- Trimsaran Location within Carmarthenshire
- Population: 2,541 (of which 2461 speak Welsh)
- Community: Trimsaran;
- Principal area: Carmarthenshire;
- Preserved county: Dyfed;
- Country: Wales
- Sovereign state: United Kingdom
- Post town: KIDWELLY
- Postcode district: SA17
- Dialling code: 01554
- Police: Dyfed-Powys
- Fire: Mid and West Wales
- Ambulance: Welsh
- UK Parliament: Llanelli;
- Senedd Cymru – Welsh Parliament: Llanelli;

= Trimsaran =

Community and former village in Carmarthenshire, Wales

Trimsaran is a community and former mining village which lies on the B4308 between Llanelli and Kidwelly, in Carmarthenshire, Wales.

Trimsaran is six miles (10 km) from Llanelli, and 13 mi from Carmarthen. It is close to Burry Port harbour, Pembrey Country Park and the Millennium Coastal Park.

The community is bordered by the communities of: Llangyndeyrn; Llanelli Rural; Pembrey and Burry Port Town; and Kidwelly, all being in Carmarthenshire.

Between 1909 and 1953 Trimsaran Road railway station on what had been the Burry Port and Gwendraeth Valley Railway, served the miners and the residents of the village and locality.

==Trimsaran Colliery==
There are historical reports of mining activities taking place in the Trimsaran area dating back hundreds of years. By 1896, the Inspector of Mines noted that Trimsaran employed 144 men, producing coal, anthracite, and fireclay.

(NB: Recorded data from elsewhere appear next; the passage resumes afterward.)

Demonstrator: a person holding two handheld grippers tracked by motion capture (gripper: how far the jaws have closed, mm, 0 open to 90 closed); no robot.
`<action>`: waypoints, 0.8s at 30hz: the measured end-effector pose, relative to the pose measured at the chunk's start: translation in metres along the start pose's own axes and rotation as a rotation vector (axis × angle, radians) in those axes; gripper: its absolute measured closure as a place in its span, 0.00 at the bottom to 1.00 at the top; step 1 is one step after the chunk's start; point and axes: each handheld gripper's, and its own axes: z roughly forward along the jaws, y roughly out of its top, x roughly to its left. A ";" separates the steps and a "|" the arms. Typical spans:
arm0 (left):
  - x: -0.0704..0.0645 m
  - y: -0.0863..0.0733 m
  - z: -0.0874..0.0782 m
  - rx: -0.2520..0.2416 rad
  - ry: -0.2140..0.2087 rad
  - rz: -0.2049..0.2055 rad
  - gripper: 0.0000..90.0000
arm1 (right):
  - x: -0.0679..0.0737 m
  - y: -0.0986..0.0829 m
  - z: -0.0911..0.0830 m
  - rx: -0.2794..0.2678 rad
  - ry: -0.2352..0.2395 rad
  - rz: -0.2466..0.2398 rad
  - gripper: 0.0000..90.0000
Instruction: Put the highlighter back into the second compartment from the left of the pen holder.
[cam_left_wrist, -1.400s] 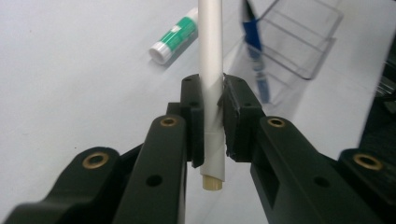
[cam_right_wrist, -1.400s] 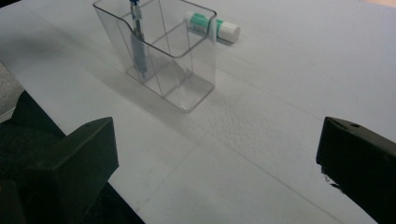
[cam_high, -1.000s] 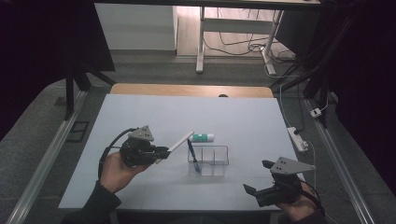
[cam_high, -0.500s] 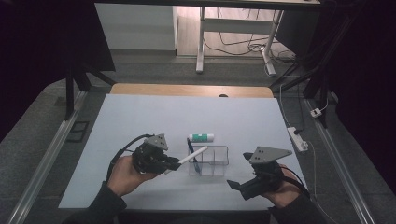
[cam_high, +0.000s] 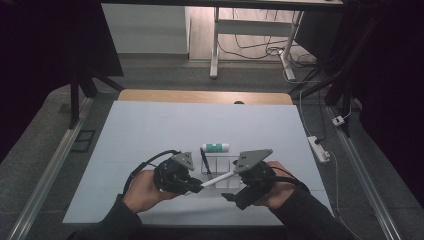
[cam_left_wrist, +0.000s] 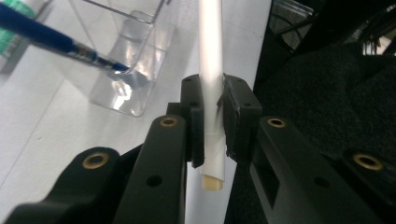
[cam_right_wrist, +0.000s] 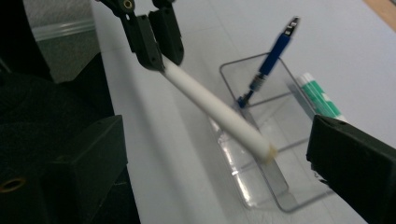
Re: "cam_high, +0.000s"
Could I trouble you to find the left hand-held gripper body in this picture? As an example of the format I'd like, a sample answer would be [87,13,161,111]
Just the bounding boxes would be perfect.
[153,151,195,196]

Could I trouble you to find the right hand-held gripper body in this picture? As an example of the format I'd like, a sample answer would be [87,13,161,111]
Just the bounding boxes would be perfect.
[233,148,276,198]

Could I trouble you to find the white pen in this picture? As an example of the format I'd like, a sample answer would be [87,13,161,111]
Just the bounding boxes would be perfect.
[184,171,237,196]

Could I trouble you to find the person's left hand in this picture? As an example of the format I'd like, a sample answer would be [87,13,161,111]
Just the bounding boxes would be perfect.
[122,169,179,214]

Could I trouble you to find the person's right hand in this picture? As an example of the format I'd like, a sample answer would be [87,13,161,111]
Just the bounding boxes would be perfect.
[255,161,298,211]

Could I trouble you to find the green and white glue stick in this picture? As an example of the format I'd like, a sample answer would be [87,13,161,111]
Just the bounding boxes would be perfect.
[201,142,231,153]

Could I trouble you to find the pale blue table mat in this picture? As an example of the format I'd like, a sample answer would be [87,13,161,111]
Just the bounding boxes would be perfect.
[62,100,334,226]

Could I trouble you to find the white power strip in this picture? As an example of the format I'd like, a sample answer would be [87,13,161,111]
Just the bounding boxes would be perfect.
[307,135,331,164]

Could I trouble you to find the wooden table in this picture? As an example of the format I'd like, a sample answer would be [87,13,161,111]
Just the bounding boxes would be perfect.
[117,88,294,106]

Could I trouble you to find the dark floor plate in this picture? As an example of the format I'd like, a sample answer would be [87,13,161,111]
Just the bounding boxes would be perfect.
[70,129,97,154]

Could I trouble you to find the black metal stand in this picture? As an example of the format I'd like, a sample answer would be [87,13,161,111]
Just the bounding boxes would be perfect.
[289,9,388,138]
[68,59,125,130]

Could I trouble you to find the white cabinet panel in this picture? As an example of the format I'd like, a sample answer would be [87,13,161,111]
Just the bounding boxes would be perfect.
[99,3,190,55]

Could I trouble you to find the right hand-held gripper cable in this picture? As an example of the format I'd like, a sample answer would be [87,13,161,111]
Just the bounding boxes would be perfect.
[256,165,312,194]

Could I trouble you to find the thin white cable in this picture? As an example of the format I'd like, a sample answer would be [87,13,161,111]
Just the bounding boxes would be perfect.
[328,150,363,240]

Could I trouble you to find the aluminium rail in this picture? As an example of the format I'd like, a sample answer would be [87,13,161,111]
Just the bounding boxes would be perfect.
[6,96,95,240]
[325,105,403,240]

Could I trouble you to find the black floor cables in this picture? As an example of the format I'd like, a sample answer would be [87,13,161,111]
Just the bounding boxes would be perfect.
[218,8,329,141]

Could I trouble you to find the white desk frame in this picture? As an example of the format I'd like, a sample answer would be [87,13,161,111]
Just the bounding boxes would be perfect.
[209,6,305,82]

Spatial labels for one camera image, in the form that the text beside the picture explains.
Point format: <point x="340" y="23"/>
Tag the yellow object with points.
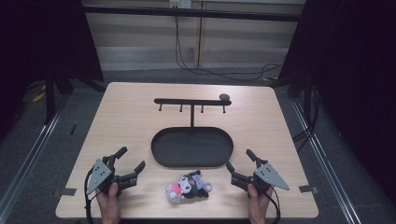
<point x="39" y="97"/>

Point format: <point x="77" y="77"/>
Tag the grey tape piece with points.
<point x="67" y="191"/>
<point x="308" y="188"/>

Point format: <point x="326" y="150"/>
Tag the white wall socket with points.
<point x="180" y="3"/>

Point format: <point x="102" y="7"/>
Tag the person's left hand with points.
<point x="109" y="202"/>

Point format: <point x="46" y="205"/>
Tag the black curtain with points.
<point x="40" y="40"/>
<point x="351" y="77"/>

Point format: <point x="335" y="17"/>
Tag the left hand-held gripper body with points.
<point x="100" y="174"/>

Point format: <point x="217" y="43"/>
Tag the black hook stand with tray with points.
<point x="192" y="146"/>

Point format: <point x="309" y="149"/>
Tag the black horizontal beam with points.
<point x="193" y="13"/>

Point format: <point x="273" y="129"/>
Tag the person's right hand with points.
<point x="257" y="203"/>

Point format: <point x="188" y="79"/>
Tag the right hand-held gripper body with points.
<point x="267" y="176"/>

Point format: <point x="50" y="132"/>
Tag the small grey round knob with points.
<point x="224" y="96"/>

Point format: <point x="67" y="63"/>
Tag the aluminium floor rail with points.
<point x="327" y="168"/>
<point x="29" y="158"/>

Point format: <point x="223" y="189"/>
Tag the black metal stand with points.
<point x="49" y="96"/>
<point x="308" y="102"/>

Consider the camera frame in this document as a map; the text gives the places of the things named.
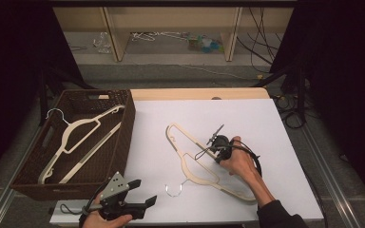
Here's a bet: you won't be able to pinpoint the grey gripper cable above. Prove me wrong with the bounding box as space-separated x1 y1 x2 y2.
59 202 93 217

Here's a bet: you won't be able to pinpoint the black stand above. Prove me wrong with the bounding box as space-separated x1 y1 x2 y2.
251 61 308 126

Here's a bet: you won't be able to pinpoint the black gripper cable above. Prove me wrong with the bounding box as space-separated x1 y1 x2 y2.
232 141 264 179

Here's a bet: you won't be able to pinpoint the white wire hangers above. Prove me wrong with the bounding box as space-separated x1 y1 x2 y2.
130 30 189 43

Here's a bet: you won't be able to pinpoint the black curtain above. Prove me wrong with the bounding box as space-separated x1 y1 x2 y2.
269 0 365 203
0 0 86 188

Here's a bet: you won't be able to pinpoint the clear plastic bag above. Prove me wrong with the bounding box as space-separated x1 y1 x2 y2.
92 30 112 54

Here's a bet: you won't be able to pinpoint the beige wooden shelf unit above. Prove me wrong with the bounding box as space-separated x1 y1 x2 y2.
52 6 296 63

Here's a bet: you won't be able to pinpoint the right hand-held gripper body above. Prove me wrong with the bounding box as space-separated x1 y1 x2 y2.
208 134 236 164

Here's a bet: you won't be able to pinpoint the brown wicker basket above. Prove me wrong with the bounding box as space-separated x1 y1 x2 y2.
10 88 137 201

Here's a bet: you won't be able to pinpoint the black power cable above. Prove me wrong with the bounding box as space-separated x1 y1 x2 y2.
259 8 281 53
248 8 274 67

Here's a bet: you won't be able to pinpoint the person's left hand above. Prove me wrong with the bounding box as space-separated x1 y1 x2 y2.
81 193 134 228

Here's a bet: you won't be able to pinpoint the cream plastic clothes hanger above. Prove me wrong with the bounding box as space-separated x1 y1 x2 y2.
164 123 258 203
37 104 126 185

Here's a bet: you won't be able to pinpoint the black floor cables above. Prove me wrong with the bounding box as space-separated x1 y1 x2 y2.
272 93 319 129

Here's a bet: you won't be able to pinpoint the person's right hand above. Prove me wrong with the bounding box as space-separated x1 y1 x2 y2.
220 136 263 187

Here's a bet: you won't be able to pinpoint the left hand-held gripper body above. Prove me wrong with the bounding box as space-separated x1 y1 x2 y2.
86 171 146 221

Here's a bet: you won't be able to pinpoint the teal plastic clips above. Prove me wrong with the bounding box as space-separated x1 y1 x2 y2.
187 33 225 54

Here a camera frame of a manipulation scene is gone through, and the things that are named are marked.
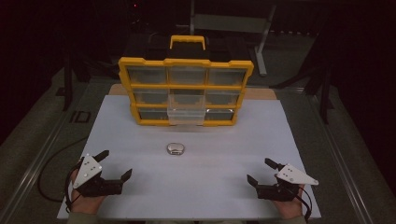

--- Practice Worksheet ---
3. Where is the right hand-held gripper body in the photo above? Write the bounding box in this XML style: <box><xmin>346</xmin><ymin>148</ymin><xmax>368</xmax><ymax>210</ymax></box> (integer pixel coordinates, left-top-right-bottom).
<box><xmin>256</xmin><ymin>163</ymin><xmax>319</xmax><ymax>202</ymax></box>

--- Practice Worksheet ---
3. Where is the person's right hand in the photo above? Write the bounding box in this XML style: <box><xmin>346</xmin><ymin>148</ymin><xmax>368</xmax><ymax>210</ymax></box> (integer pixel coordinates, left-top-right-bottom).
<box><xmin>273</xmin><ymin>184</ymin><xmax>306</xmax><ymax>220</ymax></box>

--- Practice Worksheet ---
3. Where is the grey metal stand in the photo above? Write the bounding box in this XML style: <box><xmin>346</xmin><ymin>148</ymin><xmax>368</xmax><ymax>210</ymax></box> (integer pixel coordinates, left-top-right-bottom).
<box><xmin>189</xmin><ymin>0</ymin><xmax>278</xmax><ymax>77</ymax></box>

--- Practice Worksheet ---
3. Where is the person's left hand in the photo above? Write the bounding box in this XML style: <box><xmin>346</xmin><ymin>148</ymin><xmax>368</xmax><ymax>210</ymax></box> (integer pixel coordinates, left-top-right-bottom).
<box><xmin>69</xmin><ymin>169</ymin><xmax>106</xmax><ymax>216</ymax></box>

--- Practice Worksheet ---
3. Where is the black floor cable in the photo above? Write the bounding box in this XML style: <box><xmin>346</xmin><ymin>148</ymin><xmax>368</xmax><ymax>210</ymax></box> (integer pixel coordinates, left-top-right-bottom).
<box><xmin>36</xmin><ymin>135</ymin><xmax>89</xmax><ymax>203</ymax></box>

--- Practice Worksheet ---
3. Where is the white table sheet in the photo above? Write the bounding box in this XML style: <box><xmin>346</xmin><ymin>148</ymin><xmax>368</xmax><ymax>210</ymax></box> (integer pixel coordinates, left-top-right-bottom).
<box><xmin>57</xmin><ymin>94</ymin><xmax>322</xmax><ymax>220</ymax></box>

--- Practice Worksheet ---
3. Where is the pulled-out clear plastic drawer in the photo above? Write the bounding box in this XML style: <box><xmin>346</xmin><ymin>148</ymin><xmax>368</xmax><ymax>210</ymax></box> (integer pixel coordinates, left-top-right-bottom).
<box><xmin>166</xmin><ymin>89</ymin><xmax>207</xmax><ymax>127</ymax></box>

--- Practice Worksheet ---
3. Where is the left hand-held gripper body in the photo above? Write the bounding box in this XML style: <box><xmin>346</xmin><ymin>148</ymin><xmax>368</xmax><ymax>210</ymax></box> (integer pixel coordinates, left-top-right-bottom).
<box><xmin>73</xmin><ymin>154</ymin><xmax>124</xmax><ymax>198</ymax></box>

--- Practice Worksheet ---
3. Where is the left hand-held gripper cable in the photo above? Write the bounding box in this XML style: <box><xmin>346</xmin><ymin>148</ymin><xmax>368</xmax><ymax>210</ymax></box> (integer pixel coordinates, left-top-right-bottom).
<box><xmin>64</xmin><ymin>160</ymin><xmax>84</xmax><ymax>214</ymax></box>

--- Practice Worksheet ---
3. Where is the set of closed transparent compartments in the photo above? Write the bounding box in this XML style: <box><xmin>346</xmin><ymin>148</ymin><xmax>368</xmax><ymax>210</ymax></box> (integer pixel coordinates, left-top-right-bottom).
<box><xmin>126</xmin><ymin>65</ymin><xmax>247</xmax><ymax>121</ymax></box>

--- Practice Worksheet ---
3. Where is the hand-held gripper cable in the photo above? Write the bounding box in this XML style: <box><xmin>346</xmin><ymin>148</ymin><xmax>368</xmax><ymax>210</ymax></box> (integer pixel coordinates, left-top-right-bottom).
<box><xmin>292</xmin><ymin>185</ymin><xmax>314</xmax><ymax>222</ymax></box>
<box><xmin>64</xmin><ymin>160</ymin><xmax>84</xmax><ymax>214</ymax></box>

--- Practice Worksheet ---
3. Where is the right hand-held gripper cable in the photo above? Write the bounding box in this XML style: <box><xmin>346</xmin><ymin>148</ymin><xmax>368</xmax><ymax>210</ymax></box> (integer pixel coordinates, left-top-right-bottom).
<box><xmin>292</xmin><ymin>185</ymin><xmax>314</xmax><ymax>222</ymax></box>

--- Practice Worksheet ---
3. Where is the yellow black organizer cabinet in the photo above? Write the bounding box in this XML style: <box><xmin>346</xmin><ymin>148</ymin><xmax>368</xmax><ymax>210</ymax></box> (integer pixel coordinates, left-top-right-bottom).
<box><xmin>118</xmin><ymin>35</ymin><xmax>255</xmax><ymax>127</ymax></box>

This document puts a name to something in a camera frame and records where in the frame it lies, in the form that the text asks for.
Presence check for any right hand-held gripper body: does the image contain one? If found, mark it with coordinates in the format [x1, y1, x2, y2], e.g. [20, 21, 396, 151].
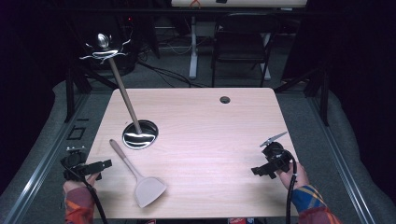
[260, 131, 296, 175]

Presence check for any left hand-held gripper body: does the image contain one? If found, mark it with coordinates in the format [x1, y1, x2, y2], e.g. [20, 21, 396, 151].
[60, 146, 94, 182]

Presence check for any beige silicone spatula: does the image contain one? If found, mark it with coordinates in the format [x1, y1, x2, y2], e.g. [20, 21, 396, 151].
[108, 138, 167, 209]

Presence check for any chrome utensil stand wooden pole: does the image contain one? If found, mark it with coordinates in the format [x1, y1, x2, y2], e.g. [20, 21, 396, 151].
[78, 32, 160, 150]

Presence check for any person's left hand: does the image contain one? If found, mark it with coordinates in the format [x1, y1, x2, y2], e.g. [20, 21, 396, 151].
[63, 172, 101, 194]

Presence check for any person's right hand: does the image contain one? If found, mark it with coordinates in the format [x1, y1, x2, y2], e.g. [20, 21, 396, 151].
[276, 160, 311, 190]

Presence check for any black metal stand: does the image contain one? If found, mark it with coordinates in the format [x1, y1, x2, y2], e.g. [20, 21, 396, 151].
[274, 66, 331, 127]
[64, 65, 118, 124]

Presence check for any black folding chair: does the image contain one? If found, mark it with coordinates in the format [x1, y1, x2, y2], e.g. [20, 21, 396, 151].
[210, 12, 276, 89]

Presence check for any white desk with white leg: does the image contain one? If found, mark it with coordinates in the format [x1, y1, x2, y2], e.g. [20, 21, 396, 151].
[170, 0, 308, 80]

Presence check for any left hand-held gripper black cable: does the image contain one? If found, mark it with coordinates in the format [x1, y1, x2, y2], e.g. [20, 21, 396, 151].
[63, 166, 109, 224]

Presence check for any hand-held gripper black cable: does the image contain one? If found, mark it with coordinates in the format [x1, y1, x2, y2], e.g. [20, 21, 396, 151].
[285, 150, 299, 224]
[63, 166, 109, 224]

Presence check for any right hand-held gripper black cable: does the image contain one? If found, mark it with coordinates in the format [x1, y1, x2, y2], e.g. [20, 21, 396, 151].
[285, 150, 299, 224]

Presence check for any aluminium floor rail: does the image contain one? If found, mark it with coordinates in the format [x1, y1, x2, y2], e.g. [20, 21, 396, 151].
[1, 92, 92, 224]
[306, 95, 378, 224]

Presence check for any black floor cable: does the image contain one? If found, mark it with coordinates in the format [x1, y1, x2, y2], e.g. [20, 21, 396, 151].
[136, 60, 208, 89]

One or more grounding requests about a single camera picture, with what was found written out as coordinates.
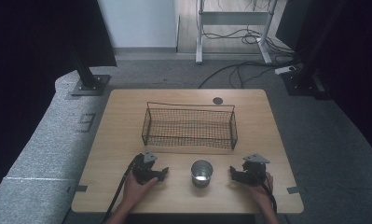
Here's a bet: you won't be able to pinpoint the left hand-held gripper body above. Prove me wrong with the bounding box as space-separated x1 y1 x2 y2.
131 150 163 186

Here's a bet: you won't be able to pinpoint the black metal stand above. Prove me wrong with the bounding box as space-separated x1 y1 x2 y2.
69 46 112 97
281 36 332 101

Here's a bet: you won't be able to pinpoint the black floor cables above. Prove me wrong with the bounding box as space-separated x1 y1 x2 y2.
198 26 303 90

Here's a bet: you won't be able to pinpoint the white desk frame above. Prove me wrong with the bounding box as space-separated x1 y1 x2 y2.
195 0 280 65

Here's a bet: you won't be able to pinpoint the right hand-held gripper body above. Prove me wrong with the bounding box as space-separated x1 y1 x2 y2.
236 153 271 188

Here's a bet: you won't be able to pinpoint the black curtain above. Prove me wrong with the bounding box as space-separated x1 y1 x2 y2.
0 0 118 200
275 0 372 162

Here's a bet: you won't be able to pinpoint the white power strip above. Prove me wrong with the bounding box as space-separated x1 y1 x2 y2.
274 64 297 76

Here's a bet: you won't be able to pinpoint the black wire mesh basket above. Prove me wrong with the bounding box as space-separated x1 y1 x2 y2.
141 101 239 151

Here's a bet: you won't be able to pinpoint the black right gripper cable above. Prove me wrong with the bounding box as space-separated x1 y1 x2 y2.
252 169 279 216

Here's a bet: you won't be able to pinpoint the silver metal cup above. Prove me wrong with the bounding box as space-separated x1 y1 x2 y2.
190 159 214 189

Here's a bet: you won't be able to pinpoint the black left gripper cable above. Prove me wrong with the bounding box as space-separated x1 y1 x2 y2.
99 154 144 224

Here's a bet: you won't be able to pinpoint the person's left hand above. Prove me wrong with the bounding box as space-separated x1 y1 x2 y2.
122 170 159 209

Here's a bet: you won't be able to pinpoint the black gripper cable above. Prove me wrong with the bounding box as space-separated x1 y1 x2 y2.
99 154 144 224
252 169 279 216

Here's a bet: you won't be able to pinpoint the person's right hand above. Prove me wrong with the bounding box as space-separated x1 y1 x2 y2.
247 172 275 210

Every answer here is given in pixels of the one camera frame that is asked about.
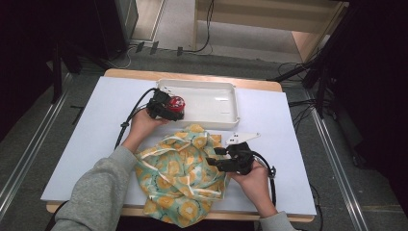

By the early 1900s, three drift mines made up Trimsaran colliery: Caedean (deepest), Waunhir and the Upper slant; all connected underground and on the surface by a tramway. By 1908, Waunhir and Cadean employed 198 men, while by 1918 the workforce had grown to 435. By 1923 352 men employed at Caedean Slant, Upper Slant employed 63 men and Waunhir 126 men.

There were three notable mining accidents:
- February 1907, Waunhir slant - 6 men died when a coupling plate broke and full mine-cars ran down the drift - the men had no chance.
- 1909 - an explosion in the Caedean Slant killed 4 men, possibly caused by firedamp.
- 26 April 1923- 12 men died whilst travelling out of the mine the end of the day shift, when part of the journey of drams, in which they were riding suddenly careered back down the slope after a connecting shackle broke.

By 1931 the mine was owned by Amalgamated Anthracite Ltd. and employed 700 men on the existing working. These drifts closed in 1934 and was replaced by the Waunffynhonnau drift (new drift or Wimpey drift), which employed over 300 men in 1945. The mine was closed by the National Coal Board in April 1954, with most of the workforce going to Carway or Pentremawr Colliery.

The site was later opened up as part of Celtic Energy's move into opencast mining, called Ffos Las, but was closed in 1997.

As part of the redevelopment of the site, it has been approved to become a coarse fishing lake, quad bike and mountain biking centre, before proposed redevelopment of the site as a £16 million/1000m horse racing course, training centre and a grandstand for 1,000 spectators. A hotel and up to 250 houses would also be built on the site of the 608 acre site.

== Notable people ==
- Owen Picton Davies (1882–1970), a Welsh journalist.
- Jonathan Davies OBE (born 1962), former rugby footballer who represented Wales in both rugby union and rugby league.
- Nigel Davies (born 1965), a former international rugby union player, who played his club rugby at Llanelli RFC.
- Garan Evans (born 1973), former rugby union footballer, who played for Llanelli & Wales.
- Trystan Gravelle (born 1981), theatre, film and television actor.

==Trimsaran Rugby Club==

Trimsaran is known for its rugby union involvement, and is a sport that plays a part in the local community. Rugby was first played in Trimsaran in 1910 but the first recorded captain was Bill Bailey in 1927. Players who have graduated from Trimsaran RFC onto represent Wales included Jonathan Davies, Garan Evans,
Aaron "Girthy" Bowen and Gareth Lewis, who made his debut against Australia in the 2016 Autumn internationals.